### DESCRIPTION OF THE TASK
Below are some lines of data. Return all of them as they are.

### SOURCE MATERIAL
------------------------------------------------------------

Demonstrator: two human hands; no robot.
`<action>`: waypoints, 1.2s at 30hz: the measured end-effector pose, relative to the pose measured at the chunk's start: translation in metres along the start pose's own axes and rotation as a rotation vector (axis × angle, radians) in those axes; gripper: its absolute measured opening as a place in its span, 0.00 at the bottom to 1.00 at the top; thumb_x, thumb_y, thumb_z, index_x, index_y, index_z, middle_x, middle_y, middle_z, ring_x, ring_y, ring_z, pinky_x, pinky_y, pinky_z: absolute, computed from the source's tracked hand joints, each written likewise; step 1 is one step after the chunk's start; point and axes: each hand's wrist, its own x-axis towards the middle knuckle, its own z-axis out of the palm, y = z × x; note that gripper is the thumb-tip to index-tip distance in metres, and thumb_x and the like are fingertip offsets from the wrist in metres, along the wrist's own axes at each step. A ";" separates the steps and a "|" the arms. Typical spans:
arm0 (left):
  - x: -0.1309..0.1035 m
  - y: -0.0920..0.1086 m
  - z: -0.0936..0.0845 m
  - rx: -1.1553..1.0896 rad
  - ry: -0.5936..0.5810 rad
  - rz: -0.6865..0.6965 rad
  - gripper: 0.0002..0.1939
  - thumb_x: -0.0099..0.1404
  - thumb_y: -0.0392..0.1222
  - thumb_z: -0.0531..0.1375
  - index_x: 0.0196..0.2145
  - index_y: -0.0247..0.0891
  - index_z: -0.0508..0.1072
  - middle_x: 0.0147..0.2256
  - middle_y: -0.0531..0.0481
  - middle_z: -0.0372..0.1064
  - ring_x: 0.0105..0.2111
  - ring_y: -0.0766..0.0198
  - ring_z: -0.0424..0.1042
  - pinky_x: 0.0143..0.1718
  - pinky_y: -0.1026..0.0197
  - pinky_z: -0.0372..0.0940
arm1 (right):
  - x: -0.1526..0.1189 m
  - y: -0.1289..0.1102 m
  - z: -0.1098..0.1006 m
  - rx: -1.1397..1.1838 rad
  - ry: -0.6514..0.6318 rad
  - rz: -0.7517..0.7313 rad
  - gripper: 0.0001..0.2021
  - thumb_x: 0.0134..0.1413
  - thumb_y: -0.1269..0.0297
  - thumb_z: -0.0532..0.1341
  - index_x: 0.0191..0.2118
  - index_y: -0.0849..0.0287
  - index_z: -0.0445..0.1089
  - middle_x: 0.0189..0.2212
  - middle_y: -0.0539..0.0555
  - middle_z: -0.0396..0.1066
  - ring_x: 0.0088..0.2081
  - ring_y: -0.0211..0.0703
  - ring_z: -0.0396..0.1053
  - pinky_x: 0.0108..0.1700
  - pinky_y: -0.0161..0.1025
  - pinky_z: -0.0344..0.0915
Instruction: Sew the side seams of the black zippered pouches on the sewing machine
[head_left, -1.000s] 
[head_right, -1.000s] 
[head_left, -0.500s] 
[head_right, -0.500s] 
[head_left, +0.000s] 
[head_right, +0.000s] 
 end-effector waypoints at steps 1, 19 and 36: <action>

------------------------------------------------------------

### TASK RESULT
Demonstrator: two human hands; no robot.
`<action>`: waypoints, 1.2s at 30hz: the measured end-effector pose, relative to the pose measured at the chunk's start: translation in metres along the start pose's own axes and rotation as a rotation vector (axis × angle, radians) in those axes; gripper: its absolute measured opening as a place in its span, 0.00 at the bottom to 1.00 at the top; thumb_x, thumb_y, thumb_z, index_x, index_y, index_z, middle_x, middle_y, middle_z, ring_x, ring_y, ring_z, pinky_x, pinky_y, pinky_z: absolute, computed from the source's tracked hand joints, each written likewise; step 1 is one step after the chunk's start; point and axes: each hand's wrist, its own x-axis towards the middle knuckle, its own z-axis out of the palm, y = z × x; note that gripper is the thumb-tip to index-tip distance in metres, and thumb_x and the like are fingertip offsets from the wrist in metres, along the wrist's own axes at each step. A ";" separates the steps and a "|" the arms. Typical spans:
arm0 (left):
  - x: -0.1309..0.1035 m
  - y: -0.0920..0.1086 m
  - z: -0.0936..0.0845 m
  - rx: -1.1553..1.0896 rad
  - ry: -0.5936..0.5810 rad
  - rz: -0.6865..0.6965 rad
  - gripper: 0.0002..0.1939
  - thumb_x: -0.0099..0.1404
  - thumb_y: -0.0392..0.1222
  - thumb_z: -0.0531..0.1375
  - index_x: 0.0196..0.2145
  - index_y: -0.0247..0.0891
  - index_z: -0.0508..0.1072
  - middle_x: 0.0147..0.2256
  - middle_y: -0.0531..0.0481
  - middle_z: -0.0372..0.1064
  - ring_x: 0.0105..0.2111
  - ring_y: -0.0766..0.0198
  - ring_z: -0.0424..0.1042
  - pinky_x: 0.0143..0.1718
  - pinky_y: -0.1026..0.0197
  - pinky_z: -0.0372..0.0940
arm1 (right):
  - x: -0.1526..0.1189 m
  - y: -0.1289..0.1102 m
  - z: -0.1098..0.1006 m
  - rx: -1.1397..1.1838 rad
  - ry: -0.6514..0.6318 rad
  - rz: -0.7517..0.7313 rad
  - gripper: 0.0001..0.2021
  - thumb_x: 0.0134..0.1413
  - thumb_y: -0.1269..0.0297
  - thumb_z: -0.0532..0.1341
  - index_x: 0.0191..0.2118
  - index_y: -0.0849..0.0287
  - index_z: -0.0445..0.1089
  - middle_x: 0.0189..0.2212
  - middle_y: -0.0539..0.0555
  - middle_z: -0.0396..0.1066
  - ring_x: 0.0088..0.2081
  - ring_y: -0.0211..0.0703
  - ring_z: -0.0396..0.1053
  - pinky_x: 0.0108..0.1700
  - pinky_y: -0.0161..0.1025
  - pinky_z: -0.0344..0.0915
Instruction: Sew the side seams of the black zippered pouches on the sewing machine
[head_left, -1.000s] 
[head_right, -1.000s] 
[head_left, -0.500s] 
[head_right, -0.500s] 
[head_left, +0.000s] 
[head_right, +0.000s] 
 end-effector waypoints at steps 1, 19 and 36: <action>

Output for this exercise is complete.